Problem to solve:
Please repeat every entry that follows, keeping each one exactly the same.

Given entries:
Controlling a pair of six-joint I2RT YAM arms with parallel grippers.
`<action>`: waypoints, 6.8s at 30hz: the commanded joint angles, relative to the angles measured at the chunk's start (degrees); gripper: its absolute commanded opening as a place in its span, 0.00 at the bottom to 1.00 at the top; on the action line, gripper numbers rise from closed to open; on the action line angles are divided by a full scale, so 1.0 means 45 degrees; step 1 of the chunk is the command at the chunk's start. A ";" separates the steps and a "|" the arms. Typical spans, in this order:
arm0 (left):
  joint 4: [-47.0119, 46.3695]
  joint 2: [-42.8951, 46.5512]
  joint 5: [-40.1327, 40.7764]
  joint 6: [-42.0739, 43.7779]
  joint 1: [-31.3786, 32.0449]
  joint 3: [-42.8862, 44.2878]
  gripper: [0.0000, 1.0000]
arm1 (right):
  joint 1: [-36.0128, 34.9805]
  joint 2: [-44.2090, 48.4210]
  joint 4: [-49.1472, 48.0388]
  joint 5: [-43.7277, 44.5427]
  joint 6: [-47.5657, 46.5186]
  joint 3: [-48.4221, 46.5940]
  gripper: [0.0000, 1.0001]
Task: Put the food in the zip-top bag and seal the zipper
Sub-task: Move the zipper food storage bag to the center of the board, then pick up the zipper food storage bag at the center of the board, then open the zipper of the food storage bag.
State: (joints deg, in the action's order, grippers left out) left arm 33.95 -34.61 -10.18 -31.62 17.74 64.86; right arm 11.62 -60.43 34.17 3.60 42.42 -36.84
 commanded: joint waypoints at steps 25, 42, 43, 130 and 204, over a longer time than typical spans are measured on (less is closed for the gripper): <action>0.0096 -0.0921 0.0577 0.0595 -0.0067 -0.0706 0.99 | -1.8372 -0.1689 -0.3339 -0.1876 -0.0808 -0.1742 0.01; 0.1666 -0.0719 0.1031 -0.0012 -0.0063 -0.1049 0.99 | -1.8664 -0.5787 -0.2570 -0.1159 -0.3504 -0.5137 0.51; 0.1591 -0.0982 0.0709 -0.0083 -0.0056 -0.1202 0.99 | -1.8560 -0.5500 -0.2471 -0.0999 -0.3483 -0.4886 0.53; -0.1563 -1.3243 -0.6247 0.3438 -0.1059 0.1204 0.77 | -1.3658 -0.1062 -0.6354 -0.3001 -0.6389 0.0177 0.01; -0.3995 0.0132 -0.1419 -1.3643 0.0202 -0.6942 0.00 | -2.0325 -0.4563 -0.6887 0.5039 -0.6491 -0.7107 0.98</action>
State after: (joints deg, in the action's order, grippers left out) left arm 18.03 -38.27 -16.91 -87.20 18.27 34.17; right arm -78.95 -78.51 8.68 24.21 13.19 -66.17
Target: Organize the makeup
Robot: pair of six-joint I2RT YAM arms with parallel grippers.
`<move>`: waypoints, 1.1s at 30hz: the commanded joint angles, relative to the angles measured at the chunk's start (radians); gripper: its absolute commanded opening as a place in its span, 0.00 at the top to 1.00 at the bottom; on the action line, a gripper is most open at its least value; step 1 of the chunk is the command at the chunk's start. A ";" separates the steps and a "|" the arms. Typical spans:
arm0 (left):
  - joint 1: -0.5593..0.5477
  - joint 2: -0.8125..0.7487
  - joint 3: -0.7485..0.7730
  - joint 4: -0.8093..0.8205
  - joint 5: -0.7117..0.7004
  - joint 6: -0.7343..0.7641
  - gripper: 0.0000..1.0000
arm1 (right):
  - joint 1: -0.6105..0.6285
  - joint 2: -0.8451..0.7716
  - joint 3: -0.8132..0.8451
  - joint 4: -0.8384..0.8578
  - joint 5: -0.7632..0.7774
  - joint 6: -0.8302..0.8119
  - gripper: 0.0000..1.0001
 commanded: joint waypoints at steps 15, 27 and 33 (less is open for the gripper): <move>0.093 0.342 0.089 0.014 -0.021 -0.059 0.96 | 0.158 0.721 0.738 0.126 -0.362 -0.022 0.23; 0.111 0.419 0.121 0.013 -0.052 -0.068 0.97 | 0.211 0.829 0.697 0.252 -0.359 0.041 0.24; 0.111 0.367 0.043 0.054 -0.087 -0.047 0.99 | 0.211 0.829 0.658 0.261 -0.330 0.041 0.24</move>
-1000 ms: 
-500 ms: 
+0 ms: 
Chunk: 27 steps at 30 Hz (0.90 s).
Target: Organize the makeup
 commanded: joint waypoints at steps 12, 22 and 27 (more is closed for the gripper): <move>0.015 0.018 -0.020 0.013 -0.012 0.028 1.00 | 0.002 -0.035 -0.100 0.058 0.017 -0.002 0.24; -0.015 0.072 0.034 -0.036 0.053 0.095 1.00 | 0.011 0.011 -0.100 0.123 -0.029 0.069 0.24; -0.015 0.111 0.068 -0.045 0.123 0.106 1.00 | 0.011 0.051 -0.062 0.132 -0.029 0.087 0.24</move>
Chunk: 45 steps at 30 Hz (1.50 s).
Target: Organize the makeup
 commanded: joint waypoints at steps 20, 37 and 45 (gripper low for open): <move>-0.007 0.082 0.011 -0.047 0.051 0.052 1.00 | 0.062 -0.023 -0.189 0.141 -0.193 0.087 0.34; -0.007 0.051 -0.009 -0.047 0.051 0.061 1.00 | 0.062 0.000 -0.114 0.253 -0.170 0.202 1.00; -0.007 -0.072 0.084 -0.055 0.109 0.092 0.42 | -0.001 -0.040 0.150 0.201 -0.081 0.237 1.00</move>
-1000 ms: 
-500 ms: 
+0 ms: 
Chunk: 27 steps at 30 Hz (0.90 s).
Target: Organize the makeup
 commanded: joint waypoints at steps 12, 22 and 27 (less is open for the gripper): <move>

Expected answer:
Controlling a pair of six-joint I2RT YAM arms with parallel grippers.
`<action>`: waypoints, 6.8s at 30hz: the commanded joint angles, relative to the angles measured at the chunk's start (degrees); gripper: its absolute commanded opening as a place in its span, 0.00 at the bottom to 1.00 at the top; on the action line, gripper numbers rise from closed to open; on the action line angles are divided by a full scale, so 1.0 means 45 degrees; step 1 of the chunk is the command at the chunk's start. A ";" separates the steps and a "|" the arms. Typical spans, in this order:
arm0 (left):
  joint 4: [-47.0119, 46.3695]
  joint 2: [-42.8951, 46.5512]
  joint 5: [-40.1327, 40.7764]
  joint 6: [-42.0739, 43.7779]
  joint 1: [-31.3786, 32.0449]
  joint 3: [-42.8862, 44.2878]
  gripper: [0.0000, 1.0000]
arm1 (right):
  joint 1: [-36.0128, 34.9805]
  joint 2: [-44.2090, 48.4210]
  joint 4: [-49.1472, 48.0388]
  joint 5: [-43.7277, 44.5427]
  joint 6: [-47.5657, 46.5186]
  joint 3: [-48.4221, 46.5940]
  gripper: [0.0000, 1.0001]
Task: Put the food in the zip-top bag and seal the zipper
Sub-task: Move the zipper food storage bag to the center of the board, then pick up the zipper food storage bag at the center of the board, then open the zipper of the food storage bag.
State: (joints deg, in the action's order, grippers left out) left arm 33.95 -34.61 -10.18 -31.62 17.74 64.86; right arm 11.62 -60.43 34.17 3.60 42.42 -36.84
 commanded: joint waypoints at steps 25, 42, 43, 130 and 204, over a longer time than typical spans are measured on (less is closed for the gripper): <action>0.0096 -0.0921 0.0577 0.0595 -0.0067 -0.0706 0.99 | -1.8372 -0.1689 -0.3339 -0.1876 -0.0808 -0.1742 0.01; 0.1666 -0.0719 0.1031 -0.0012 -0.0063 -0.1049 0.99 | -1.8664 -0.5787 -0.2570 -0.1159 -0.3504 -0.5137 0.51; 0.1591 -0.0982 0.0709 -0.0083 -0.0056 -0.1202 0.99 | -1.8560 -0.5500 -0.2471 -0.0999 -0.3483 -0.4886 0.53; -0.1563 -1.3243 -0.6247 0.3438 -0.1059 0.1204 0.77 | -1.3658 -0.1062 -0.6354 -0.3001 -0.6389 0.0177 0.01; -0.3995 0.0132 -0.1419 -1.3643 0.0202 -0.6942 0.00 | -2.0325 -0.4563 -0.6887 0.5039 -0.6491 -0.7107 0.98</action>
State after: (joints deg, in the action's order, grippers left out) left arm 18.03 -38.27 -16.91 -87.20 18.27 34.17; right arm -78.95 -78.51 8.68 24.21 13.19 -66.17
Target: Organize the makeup
Robot: pair of six-joint I2RT YAM arms with parallel grippers.
`<move>`: waypoints, 1.1s at 30hz: the commanded joint angles, relative to the angles measured at the chunk's start (radians); gripper: its absolute commanded opening as a place in its span, 0.00 at the top to 1.00 at the bottom; on the action line, a gripper is most open at its least value; step 1 of the chunk is the command at the chunk's start. A ";" separates the steps and a "|" the arms. Typical spans:
arm0 (left):
  - joint 1: -0.5593..0.5477
  - joint 2: -0.8125..0.7487
  - joint 3: -0.7485..0.7730
  - joint 4: -0.8093..0.8205
  - joint 5: -0.7117..0.7004
  - joint 6: -0.7343..0.7641
  - gripper: 0.0000..1.0000
arm1 (right):
  - joint 1: -0.6105..0.6285
  - joint 2: -0.8451..0.7716
  - joint 3: -0.8132..0.8451
  - joint 4: -0.8384..0.8578
  - joint 5: -0.7632..0.7774
  - joint 6: -0.8302..0.8119
  - gripper: 0.0000..1.0001
 commanded: joint waypoints at steps 15, 27 and 33 (less is open for the gripper): <move>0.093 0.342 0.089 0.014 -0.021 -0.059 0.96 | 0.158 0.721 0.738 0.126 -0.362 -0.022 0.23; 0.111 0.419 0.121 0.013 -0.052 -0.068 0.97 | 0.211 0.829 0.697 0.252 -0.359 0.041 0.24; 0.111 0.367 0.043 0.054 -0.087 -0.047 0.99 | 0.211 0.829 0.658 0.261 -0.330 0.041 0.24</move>
-1000 ms: 
-500 ms: 
+0 ms: 
Chunk: 27 steps at 30 Hz (0.90 s).
Target: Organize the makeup
 commanded: joint waypoints at steps 12, 22 and 27 (more is closed for the gripper): <move>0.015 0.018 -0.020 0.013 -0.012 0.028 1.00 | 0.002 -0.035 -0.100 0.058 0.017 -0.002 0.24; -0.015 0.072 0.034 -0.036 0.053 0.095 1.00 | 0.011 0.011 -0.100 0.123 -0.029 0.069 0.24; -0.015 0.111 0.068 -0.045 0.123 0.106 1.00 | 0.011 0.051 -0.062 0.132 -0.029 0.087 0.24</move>
Chunk: 45 steps at 30 Hz (1.50 s).
Target: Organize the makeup
 commanded: joint waypoints at steps 20, 37 and 45 (gripper low for open): <move>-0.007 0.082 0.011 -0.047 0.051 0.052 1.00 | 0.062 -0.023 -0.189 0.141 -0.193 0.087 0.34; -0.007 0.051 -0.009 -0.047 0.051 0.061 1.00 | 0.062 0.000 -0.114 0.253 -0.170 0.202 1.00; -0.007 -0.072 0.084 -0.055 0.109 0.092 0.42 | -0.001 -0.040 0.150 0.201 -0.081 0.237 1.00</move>
-1000 ms: 
-500 ms: 
+0 ms: 
Chunk: 27 steps at 30 Hz (0.90 s).
Target: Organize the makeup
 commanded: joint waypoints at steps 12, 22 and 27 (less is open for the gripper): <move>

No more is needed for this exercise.